Every line with the string "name" in it belongs in your answer, so copy them all from the data.

(Stored items from a collection)
════════

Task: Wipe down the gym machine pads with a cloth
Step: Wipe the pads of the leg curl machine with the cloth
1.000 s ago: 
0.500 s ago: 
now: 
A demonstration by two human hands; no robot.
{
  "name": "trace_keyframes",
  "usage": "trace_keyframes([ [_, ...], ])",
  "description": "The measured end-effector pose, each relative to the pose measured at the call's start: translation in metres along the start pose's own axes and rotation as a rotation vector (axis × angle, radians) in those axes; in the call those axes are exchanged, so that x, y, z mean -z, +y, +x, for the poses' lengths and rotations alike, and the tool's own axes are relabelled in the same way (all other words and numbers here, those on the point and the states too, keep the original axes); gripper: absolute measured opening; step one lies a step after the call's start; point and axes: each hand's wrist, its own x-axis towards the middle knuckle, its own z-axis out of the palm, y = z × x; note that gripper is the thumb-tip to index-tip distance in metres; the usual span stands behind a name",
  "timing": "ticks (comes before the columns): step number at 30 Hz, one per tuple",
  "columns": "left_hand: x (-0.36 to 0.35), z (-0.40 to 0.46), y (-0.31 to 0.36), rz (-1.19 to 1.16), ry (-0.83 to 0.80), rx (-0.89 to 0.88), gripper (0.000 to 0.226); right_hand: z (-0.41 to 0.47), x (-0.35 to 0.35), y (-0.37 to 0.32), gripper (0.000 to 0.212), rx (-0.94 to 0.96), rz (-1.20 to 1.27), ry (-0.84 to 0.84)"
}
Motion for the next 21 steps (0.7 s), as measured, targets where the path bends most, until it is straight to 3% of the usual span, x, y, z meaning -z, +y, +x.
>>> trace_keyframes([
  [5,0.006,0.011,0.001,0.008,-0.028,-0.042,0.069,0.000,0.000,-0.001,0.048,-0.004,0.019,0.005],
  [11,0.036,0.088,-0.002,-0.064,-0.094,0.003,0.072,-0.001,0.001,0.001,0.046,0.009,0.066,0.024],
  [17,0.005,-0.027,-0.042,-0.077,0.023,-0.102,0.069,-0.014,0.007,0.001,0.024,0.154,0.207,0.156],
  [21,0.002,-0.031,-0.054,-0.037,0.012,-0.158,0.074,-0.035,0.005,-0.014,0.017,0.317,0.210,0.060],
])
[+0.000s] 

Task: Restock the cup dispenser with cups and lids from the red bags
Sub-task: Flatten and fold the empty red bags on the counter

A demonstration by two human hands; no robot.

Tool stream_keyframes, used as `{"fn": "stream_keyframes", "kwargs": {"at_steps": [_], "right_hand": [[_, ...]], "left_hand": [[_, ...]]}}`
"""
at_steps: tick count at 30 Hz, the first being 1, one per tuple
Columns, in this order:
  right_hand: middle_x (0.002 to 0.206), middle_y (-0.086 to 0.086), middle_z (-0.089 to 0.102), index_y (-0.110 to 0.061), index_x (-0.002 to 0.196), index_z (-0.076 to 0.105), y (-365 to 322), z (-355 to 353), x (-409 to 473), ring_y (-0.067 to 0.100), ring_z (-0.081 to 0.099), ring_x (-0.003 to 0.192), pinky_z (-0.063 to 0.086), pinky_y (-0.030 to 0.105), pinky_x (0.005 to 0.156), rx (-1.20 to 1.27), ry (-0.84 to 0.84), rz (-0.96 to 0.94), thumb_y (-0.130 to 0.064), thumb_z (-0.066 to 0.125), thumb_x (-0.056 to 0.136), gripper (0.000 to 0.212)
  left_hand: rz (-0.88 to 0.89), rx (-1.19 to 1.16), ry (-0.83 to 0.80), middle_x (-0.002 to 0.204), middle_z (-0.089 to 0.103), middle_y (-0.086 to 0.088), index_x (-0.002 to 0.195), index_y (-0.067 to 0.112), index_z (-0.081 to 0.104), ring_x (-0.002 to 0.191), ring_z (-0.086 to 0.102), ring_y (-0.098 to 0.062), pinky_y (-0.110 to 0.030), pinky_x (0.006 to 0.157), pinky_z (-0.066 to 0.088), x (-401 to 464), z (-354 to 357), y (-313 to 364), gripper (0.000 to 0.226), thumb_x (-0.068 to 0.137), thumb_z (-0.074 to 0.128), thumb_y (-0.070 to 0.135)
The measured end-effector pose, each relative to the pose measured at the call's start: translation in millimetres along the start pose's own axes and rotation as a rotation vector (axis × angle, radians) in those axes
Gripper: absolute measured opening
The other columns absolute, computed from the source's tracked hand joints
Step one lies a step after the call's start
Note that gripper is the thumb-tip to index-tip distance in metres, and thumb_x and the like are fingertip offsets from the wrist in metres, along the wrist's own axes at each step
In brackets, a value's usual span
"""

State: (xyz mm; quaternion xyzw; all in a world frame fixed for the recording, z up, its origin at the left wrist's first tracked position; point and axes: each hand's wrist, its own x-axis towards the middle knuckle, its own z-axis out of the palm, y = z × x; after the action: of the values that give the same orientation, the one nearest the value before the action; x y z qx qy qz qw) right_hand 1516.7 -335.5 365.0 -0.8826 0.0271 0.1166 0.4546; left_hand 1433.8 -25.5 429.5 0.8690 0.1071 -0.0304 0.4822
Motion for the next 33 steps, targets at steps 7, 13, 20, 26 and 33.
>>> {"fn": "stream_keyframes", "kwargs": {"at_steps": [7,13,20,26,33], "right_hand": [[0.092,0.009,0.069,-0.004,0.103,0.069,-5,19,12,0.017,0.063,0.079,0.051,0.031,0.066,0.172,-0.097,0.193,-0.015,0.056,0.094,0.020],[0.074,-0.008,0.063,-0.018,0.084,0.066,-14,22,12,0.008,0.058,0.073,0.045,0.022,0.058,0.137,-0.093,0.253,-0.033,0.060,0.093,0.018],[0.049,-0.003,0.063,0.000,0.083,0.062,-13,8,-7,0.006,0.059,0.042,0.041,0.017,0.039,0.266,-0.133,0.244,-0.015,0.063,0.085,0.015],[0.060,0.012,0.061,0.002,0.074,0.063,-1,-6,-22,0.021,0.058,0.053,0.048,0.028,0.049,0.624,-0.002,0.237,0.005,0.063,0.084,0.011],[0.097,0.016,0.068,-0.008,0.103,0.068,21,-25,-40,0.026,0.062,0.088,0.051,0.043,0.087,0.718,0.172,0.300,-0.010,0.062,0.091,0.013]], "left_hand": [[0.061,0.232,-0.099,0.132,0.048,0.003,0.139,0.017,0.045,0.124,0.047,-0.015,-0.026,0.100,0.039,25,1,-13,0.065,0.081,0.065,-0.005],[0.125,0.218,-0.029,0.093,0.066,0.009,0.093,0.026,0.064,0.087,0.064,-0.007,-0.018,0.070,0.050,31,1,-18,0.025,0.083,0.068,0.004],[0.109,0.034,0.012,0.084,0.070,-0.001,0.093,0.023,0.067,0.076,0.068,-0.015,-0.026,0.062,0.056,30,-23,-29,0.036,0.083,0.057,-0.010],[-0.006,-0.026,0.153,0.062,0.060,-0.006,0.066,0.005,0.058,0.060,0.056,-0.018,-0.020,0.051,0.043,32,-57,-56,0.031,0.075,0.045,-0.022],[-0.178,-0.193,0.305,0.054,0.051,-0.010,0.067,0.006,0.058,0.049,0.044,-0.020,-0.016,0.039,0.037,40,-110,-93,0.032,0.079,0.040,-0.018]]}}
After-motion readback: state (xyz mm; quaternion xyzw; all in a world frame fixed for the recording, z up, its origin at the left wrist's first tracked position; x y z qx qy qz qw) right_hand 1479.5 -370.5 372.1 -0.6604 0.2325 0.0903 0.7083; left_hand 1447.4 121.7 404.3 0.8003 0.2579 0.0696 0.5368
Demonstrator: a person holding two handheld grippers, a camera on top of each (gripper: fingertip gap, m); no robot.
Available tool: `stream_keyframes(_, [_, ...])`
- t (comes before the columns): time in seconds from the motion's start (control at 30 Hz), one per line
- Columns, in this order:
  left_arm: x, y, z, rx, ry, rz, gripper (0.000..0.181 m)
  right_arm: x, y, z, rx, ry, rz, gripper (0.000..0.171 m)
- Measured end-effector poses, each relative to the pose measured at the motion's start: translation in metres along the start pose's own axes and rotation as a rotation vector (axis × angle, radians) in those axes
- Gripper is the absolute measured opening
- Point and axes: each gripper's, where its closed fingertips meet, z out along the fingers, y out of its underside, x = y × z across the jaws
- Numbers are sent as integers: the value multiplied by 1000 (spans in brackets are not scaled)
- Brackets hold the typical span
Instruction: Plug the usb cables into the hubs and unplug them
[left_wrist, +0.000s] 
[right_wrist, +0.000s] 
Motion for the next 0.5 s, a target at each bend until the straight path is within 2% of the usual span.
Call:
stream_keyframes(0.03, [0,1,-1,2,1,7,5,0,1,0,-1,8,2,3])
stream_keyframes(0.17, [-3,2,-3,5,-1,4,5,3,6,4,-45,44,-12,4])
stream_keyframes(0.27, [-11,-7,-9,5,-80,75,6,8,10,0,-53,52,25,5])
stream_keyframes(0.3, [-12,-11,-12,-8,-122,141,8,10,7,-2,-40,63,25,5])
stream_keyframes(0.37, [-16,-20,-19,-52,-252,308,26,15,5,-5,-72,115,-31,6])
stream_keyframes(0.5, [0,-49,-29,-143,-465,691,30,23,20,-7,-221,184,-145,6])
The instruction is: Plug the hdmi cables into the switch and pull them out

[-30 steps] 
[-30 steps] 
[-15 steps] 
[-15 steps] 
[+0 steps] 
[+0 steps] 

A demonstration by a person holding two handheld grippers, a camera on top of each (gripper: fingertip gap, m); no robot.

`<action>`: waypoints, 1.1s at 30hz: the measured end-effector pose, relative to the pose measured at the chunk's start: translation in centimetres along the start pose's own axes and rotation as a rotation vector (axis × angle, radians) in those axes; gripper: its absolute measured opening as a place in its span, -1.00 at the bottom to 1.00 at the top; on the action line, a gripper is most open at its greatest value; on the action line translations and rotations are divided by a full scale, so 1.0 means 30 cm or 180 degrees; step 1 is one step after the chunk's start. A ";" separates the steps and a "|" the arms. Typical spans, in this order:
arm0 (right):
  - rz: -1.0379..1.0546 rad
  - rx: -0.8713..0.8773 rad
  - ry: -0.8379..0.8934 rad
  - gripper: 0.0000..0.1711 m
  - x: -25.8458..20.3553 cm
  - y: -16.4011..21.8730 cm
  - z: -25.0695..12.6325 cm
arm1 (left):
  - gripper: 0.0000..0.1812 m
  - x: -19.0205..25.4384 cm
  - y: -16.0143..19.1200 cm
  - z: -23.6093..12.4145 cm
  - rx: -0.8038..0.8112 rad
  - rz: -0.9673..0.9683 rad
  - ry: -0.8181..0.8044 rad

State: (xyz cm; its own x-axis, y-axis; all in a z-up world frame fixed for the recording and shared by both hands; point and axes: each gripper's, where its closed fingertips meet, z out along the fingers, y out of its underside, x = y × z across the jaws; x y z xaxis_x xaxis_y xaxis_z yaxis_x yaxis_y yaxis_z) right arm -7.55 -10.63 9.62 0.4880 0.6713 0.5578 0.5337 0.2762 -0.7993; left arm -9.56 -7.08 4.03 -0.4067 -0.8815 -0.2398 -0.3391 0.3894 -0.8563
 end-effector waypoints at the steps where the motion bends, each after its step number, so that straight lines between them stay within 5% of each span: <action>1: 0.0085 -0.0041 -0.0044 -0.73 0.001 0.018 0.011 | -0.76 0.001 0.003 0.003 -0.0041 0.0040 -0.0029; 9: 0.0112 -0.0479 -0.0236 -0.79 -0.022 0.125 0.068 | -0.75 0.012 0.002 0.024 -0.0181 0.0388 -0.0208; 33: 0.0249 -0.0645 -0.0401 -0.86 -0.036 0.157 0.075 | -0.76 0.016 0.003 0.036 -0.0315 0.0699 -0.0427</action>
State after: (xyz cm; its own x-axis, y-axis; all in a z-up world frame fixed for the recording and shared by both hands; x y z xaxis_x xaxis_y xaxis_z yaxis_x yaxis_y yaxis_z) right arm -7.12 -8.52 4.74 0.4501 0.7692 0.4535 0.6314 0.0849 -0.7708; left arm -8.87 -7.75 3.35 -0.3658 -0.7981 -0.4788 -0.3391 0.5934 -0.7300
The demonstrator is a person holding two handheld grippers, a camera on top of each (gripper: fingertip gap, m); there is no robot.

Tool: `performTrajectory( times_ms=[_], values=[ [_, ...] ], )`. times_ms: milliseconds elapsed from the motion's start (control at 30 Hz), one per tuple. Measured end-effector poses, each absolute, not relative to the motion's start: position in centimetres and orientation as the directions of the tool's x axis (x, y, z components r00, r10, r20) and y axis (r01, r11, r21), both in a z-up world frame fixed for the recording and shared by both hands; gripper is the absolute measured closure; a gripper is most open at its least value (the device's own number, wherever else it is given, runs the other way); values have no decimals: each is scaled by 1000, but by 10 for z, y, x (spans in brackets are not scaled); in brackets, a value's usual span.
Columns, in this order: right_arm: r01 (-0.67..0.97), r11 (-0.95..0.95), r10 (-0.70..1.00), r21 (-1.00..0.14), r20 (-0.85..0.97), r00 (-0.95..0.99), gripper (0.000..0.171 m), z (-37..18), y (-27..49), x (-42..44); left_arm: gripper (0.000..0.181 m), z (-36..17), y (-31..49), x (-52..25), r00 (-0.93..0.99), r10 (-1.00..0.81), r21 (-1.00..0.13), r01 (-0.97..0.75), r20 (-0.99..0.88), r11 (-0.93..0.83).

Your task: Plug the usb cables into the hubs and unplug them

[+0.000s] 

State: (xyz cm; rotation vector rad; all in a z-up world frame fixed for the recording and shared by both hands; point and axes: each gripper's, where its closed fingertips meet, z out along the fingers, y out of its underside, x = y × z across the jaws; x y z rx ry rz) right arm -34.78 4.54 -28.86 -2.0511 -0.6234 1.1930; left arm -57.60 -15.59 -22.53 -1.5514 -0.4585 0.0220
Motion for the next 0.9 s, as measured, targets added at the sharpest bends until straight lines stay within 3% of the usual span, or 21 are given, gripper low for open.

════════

* Your solution *
  "name": "trace_keyframes",
  "description": "The measured end-effector pose, each relative to the pose measured at the call's start: translation in metres along the start pose's own axes and rotation as a rotation vector (axis × angle, radians) in those axes; in the call those axes are exchanged, so that x, y, z mean -z, +y, +x, for the poses' lengths and rotations alike, and the tool's own axes are relabelled in the same way (all other words and numbers here, those on the point and the states too, keep the original axes); gripper: absolute measured opening; step one lies a step after the call's start; point and axes: each hand's wrist, its own x-axis towards the middle knuckle, its own z-axis out of the palm, y = z × x; note that gripper is the thumb-tip to index-tip distance in metres; the usual span stands behind a name",

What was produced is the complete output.